Aastha Thakur
Published on: 26 August 2022 at 18:43 IST
The Gujarat High Court recently held that the Court must confine itself in contempt jurisdiction to the four corners of the order alleged to have been disobeyed. It has no power to go beyond the order alleged to have been flouted.
The Chief Justice Aravind Kumar and Justice Ashutosh Shastri ruled that in order to determine whether an act is obstinate, the courts have to apply their prudent and ‘mechanical’ mind. It should determine whether “positive” steps were taken to show intentional disobedience of a judicial order.
The court stated that, “…..while dealing with the contempt petition, the Court is not expected to conduct a roving inquiry and go beyond the very judgment which was allegedly violated.”

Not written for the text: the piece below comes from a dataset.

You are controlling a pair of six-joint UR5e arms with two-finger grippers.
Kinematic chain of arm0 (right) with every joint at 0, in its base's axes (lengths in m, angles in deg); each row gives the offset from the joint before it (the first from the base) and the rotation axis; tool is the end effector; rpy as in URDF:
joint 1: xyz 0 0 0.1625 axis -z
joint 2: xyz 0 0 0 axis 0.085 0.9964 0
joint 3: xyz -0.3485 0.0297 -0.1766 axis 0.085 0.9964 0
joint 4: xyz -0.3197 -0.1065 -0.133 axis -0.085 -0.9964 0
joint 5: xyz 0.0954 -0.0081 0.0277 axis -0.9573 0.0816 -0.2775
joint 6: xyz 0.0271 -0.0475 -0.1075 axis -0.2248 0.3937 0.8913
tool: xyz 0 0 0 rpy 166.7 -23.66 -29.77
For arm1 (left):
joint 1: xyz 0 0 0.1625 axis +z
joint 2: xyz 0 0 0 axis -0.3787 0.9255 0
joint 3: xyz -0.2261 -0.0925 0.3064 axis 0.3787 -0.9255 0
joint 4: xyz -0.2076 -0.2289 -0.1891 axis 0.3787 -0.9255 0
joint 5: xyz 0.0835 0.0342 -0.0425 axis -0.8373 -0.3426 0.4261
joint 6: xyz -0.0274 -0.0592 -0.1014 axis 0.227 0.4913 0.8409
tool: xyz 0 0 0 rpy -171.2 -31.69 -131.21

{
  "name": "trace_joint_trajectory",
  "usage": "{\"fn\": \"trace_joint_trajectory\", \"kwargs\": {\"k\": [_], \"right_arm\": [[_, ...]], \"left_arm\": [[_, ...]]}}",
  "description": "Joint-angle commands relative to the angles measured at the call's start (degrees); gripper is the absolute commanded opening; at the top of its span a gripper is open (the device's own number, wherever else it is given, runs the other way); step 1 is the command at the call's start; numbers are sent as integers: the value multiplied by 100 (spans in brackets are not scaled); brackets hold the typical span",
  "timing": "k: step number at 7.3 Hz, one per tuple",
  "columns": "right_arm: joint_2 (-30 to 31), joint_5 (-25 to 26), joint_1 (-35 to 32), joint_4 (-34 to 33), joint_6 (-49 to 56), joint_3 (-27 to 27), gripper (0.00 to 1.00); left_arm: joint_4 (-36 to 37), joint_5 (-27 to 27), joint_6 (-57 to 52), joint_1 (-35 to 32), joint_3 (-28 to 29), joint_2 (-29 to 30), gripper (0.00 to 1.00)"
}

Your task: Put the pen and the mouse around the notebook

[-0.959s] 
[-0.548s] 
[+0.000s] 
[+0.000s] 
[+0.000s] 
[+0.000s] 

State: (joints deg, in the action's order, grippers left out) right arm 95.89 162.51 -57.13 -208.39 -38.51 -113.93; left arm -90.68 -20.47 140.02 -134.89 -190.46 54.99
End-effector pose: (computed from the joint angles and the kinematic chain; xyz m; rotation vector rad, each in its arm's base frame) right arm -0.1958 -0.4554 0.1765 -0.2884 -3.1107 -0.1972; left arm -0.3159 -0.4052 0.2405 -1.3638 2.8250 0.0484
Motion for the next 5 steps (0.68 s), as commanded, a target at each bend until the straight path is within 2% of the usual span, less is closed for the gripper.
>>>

“The said principle has to be applied with more vigour when disputed questions of facts have arisen and the documents produced are true and genuine, being in the realm of adjudication, ought to have been taken up for adjudication. “
The petition filed deals with Article 215 seeking the trial of the respondent for the ‘wilful breach’ of the order of January 2021 passed for the stay of divorce proceedings initiated at the UK Family Court. The order of stay was passed by the Division Bench of the UK, which could be extended over time.
Additionally, the petitioner stated that the order was challenged before the Supreme Court, which had not disturbed the order of stay. Still, the UK Court passed a preliminary decree in this matter.
The matter was filed by the petitioner that the respondent had wilfully not informed the UK Court regarding the order of stay by the Gujarat HC. This amounts to contempt given under Section 2(b) of the Contempt of Courts Act, 1971.
The respondent submitted that the order of stay passed by the Gujarat HC was not against the respondent but against the UK Court. The respondent submits that he did notify the order of the HC to the counsels in the UK but the UK still passed the decree.
The bench, perusing the facts of the case, came to the conclusion that the petitioner was indeed a citizen of the UK and the Family Court had granted relief in the form of a divorce. The bench asserted that no directions were issued by the High Court to the respondent to do any particular act. There is no positive impact of continuing the interim orders passed by the Court.
Accordingly, it was observed:
“From the E-mail correspondence placed before the Court, it appears that this stay order had been communicated to the Court at Willesden, United Kingd om by the petitioner, but it appears that the Court at United Kingdom did not wait and proceedings have been taken forward which culminated in passing of a decree.”
It was observed by the Court that the Respondent was keen to get order from the UK Family Court, however the Respondent did not take any positive steps to press the matter before the Family Court. The Court here relied on Dr. U.N. Bora, Ex-Chief Executive Officer & Ors., v. Assam Roller Flour Mills:
“When two views are possible, the element of willfulness vanishes as it involves a mental element. It is a deliberate, conscious and intentional act. What is required is a proof beyond reasonable doubt since the proceedings are quasi-criminal in nature.”
The Bench failed to find anything concrete to arraign the respondent and to show how many positive steps were required to hear the proceedings before the Family Court.
Then the Petitioner was at liberty to initiate proceedings in a substantive appeal which was pending for adjudication.